== Segment start ==

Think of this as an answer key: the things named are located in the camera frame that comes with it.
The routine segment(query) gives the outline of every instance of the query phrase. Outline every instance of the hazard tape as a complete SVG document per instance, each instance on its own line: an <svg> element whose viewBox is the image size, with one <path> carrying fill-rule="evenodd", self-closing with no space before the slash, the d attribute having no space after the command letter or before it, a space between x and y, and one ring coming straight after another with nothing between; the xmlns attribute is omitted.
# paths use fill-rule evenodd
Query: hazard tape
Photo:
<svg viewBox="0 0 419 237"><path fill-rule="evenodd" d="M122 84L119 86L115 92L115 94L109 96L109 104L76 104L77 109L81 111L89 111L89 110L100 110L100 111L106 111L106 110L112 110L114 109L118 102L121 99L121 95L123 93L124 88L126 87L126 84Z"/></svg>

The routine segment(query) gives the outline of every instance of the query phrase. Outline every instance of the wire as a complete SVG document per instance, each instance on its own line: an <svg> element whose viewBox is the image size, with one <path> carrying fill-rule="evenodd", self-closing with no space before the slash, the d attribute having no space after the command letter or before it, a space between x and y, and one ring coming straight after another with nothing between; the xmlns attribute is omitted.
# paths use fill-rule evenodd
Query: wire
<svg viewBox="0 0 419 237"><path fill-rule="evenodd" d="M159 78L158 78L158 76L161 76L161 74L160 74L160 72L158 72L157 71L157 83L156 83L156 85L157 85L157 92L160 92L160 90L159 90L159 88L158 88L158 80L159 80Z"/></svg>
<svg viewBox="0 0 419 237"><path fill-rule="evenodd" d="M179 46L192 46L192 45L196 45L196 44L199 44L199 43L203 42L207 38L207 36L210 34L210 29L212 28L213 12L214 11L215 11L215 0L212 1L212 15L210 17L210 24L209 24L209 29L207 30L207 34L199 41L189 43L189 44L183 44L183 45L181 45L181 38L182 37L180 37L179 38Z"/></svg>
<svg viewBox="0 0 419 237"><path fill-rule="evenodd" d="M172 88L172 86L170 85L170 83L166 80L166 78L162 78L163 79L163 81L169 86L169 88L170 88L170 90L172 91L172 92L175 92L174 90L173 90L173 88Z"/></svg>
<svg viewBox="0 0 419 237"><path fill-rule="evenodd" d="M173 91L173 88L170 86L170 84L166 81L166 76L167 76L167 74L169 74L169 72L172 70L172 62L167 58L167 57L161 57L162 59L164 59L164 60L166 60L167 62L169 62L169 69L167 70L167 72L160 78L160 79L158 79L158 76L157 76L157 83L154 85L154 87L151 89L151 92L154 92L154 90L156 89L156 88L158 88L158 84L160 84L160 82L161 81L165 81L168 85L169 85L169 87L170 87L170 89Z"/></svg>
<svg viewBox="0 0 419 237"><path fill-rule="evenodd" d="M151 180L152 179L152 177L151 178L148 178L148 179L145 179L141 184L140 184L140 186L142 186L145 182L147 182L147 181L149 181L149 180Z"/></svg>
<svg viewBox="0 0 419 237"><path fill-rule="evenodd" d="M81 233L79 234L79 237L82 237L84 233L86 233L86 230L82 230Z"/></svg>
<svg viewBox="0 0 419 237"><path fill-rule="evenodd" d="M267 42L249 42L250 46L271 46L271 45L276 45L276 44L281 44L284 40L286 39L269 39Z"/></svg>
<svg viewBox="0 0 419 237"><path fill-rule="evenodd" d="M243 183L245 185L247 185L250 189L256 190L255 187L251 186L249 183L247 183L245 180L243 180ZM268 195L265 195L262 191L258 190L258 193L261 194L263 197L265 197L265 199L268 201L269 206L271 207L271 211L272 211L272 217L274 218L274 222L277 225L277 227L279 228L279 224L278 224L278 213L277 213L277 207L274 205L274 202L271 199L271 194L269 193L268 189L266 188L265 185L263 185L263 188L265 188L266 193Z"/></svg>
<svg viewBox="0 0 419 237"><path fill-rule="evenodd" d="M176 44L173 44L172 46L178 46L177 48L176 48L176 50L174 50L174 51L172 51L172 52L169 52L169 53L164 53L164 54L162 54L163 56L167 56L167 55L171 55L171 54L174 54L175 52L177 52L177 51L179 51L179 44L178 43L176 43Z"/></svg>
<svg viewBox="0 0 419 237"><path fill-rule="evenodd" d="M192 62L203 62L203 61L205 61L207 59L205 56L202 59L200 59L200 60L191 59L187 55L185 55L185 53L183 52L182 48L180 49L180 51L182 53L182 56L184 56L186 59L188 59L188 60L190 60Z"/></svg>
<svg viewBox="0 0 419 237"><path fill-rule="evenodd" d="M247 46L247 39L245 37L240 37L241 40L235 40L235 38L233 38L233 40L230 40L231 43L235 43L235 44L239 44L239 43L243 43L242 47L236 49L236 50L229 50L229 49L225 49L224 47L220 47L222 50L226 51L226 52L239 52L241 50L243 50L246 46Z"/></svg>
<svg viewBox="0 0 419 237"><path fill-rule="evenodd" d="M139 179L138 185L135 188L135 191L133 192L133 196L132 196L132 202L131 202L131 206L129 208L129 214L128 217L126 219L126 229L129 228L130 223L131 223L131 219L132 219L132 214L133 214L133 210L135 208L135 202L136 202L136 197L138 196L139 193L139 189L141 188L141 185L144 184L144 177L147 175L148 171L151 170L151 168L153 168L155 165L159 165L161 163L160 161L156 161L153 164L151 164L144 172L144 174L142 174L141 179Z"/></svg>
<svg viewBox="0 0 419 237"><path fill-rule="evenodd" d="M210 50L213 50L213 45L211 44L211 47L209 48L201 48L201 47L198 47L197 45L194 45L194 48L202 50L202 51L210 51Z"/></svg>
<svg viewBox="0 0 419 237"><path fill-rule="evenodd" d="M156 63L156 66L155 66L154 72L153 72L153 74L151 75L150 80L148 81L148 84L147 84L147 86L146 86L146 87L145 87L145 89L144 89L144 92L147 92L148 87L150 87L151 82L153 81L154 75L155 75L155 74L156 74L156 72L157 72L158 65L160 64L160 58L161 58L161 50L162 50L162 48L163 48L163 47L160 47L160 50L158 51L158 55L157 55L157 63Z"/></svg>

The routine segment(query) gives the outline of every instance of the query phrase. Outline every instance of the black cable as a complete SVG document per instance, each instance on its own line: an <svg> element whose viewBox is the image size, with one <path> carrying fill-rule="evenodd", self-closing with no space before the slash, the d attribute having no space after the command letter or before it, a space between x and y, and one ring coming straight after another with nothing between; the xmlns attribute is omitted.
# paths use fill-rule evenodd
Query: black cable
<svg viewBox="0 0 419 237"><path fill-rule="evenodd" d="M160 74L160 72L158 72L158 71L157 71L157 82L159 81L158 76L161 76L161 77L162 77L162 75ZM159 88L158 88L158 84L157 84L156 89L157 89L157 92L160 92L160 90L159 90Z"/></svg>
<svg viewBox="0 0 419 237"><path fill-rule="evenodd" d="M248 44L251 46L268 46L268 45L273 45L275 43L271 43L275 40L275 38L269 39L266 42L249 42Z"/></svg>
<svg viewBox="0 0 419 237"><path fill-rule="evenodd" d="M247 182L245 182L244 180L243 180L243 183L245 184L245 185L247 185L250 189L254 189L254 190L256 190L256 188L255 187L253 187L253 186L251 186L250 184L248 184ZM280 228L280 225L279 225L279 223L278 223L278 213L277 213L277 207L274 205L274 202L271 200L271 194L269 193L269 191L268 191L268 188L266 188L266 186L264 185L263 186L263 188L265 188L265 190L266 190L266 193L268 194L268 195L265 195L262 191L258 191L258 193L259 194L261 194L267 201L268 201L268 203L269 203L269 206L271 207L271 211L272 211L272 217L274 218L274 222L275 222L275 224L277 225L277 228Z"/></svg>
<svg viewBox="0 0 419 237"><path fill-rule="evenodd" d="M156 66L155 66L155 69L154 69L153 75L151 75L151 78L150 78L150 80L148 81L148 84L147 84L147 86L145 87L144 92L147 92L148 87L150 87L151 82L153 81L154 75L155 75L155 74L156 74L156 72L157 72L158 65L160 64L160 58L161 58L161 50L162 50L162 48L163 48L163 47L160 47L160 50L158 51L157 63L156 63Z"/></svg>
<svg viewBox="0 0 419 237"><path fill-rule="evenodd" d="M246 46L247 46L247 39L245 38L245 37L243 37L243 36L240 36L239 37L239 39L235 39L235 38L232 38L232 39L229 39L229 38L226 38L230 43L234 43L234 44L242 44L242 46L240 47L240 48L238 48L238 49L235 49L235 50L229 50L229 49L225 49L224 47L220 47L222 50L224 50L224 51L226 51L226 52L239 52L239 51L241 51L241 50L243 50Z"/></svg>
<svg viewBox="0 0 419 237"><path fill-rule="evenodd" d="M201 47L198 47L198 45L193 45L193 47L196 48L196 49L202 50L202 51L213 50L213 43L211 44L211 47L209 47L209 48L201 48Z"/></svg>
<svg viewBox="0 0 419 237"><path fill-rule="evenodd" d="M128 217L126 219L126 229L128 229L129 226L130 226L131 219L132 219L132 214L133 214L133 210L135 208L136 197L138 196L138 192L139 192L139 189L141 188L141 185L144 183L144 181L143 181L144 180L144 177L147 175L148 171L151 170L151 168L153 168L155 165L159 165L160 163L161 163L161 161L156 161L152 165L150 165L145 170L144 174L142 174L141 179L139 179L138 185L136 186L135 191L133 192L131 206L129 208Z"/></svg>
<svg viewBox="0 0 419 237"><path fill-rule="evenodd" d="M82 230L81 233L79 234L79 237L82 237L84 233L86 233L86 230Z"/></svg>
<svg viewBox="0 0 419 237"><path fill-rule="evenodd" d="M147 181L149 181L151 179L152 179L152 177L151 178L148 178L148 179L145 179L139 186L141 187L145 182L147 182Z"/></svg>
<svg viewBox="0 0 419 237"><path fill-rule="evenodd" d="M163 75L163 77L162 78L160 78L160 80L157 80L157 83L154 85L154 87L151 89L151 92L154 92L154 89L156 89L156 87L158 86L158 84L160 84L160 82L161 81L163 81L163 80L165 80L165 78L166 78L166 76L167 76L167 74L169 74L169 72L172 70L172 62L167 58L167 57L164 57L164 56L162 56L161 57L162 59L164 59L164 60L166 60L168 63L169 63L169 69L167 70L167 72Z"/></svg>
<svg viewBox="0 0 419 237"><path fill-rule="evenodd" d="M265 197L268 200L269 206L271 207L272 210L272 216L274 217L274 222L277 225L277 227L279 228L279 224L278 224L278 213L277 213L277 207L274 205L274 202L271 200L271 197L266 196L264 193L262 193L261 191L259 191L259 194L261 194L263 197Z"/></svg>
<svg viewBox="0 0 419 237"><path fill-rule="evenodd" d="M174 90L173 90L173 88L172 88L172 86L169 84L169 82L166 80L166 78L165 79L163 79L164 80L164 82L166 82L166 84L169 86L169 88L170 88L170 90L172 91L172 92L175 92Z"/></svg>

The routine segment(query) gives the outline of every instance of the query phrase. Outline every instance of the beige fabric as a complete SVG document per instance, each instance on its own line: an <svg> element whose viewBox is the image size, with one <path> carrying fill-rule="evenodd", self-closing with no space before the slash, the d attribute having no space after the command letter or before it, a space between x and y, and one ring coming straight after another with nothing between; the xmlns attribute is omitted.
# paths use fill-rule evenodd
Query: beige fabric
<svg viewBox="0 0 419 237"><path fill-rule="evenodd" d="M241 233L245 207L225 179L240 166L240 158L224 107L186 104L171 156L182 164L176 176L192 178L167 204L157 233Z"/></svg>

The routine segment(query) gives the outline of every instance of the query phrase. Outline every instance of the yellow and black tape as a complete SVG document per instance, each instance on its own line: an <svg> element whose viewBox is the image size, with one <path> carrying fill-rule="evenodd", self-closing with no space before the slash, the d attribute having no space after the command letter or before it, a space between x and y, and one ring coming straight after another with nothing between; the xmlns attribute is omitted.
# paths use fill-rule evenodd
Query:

== Segment end ==

## TASK DETAILS
Filter this listing and copy only the lines holding the word "hazard".

## YOUR SOLUTION
The routine segment(query) gives the outline of every instance of the query phrase. Outline every instance of the hazard tape as a complete SVG document per instance, each instance on its own line: an <svg> element whose viewBox is the image size, with one <path> carrying fill-rule="evenodd", self-closing with no space before the slash, the d attribute having no space after the command letter or before it, a space between x and y, and one ring coming straight after another with nothing between; the xmlns attribute is omitted.
Query: hazard tape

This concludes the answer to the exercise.